Search the listing below for the line containing "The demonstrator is". From there through the line containing "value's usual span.", transcribe every line exactly, both ends included.
*** Opening of Source data ***
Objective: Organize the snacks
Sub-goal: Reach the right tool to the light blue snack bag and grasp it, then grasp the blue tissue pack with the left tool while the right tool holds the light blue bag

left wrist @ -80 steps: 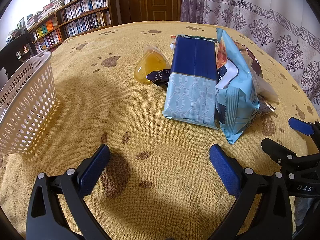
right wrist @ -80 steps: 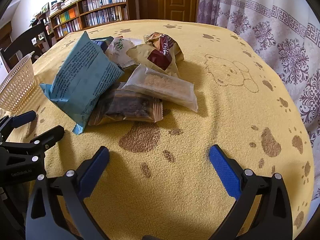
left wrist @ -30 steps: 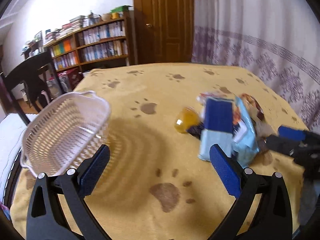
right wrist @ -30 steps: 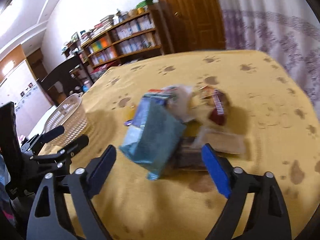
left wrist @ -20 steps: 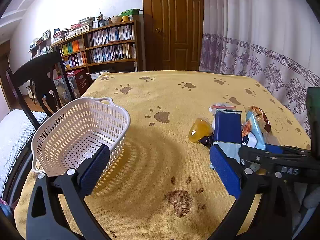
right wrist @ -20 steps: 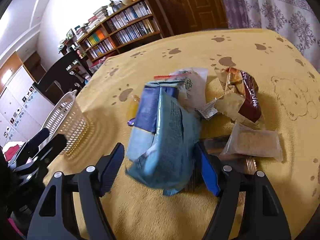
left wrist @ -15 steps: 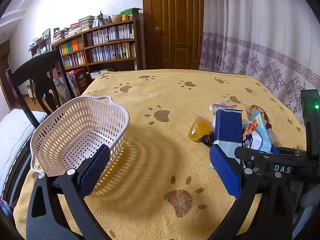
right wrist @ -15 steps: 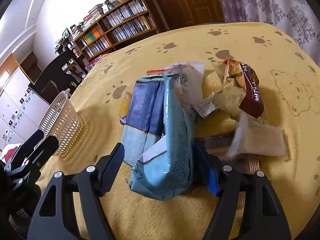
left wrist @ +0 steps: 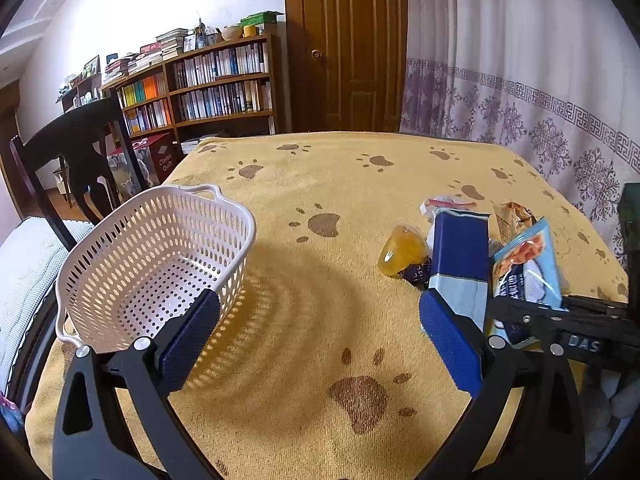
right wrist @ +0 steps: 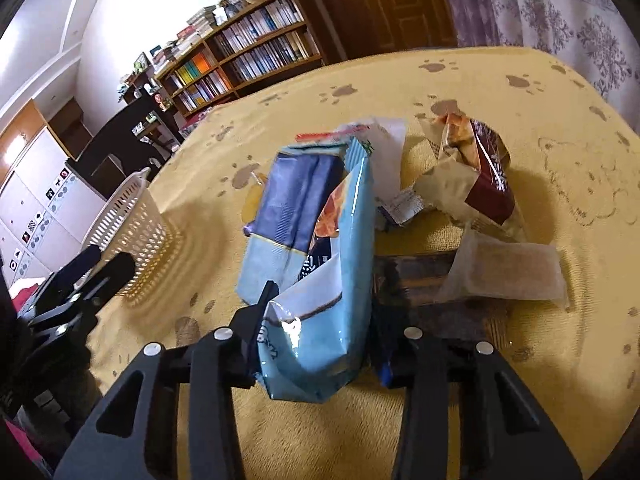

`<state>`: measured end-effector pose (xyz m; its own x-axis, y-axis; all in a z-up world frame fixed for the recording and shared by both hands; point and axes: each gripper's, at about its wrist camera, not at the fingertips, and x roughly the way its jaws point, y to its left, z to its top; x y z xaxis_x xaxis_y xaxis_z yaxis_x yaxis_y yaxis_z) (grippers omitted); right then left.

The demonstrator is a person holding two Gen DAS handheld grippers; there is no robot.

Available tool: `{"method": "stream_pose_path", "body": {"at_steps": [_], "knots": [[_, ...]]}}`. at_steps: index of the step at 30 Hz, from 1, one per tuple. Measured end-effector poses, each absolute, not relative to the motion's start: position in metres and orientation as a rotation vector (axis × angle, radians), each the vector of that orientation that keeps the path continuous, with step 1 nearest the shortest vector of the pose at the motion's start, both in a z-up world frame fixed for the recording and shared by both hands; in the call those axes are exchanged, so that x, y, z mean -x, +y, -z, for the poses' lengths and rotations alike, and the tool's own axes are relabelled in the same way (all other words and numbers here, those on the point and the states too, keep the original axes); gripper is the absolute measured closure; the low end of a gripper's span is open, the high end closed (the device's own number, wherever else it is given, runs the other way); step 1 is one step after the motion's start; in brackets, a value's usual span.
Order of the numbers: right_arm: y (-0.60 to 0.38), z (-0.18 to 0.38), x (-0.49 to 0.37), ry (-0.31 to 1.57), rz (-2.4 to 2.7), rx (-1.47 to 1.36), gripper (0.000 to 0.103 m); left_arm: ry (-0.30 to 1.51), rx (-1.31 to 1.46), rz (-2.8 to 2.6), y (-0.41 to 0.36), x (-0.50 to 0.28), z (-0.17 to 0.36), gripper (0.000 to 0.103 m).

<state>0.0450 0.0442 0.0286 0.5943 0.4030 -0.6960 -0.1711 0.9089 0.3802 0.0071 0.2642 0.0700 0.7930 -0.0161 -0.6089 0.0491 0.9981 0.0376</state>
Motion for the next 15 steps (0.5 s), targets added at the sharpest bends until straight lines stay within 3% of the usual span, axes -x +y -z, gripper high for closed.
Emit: {"method": "stream_pose_path", "body": {"at_steps": [15], "knots": [[0.004, -0.078, -0.018, 0.721, -0.307, -0.329, 0.062, 0.66, -0.12, 0.102, 0.224, -0.022, -0.068, 0.002]]}}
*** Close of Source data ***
** Final answer **
The demonstrator is a person holding two Gen DAS handheld grippers; there is no robot.

Available tool: `{"method": "stream_pose_path", "body": {"at_steps": [_], "knots": [[_, ...]]}}`. at_steps: index of the step at 30 Hz, from 1, one per tuple. Measured end-effector poses, each absolute, not relative to the motion's start: position in metres and orientation as a rotation vector (axis × angle, radians), each the vector of that orientation that keeps the path continuous, with step 1 nearest the shortest vector of the pose at the motion's start, both in a z-up world frame fixed for the recording and shared by both hands; in the call those axes are exchanged, so that x, y, z mean -x, +y, -z, for the poses' lengths and rotations alike, and the tool's own axes are relabelled in the same way (all other words and numbers here, those on the point and the states too, keep the original axes); gripper is the absolute measured closure; the low end of a gripper's span is open, the high end closed (the device's own number, wherever else it is given, runs the other way); step 1 is one step after the motion's start; in brackets, a value's usual span.

Nothing else belongs in this answer.